Work to complete
From the listing below, copy every line with the word "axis".
### Stored data
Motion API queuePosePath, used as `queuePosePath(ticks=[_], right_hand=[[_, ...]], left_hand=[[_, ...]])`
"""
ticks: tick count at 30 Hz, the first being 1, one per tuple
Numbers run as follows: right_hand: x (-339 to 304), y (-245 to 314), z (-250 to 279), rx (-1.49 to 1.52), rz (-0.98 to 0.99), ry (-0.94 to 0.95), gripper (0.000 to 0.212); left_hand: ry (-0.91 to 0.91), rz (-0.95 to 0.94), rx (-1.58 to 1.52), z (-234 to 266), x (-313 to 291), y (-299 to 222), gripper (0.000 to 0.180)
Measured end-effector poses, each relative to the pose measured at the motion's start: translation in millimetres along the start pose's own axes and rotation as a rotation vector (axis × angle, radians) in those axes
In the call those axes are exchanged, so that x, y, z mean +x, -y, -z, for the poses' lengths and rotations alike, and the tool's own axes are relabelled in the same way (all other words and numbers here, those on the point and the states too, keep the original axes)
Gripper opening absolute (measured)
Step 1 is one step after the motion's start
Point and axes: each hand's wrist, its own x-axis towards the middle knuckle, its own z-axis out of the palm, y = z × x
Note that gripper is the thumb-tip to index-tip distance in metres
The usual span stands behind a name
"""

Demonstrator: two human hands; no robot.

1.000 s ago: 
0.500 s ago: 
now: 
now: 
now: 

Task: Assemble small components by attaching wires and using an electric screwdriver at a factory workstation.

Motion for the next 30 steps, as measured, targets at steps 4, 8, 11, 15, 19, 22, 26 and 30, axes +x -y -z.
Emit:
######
Output of the task
Measured end-effector poses, each relative to the pose measured at the motion's start: translation in millimetres along the start pose's own axes and rotation as a rotation vector (axis × angle, radians) in those axes
Point and axes: each hand's wrist, its own x-axis towards the middle knuckle, its own z-axis out of the palm, y = z × x

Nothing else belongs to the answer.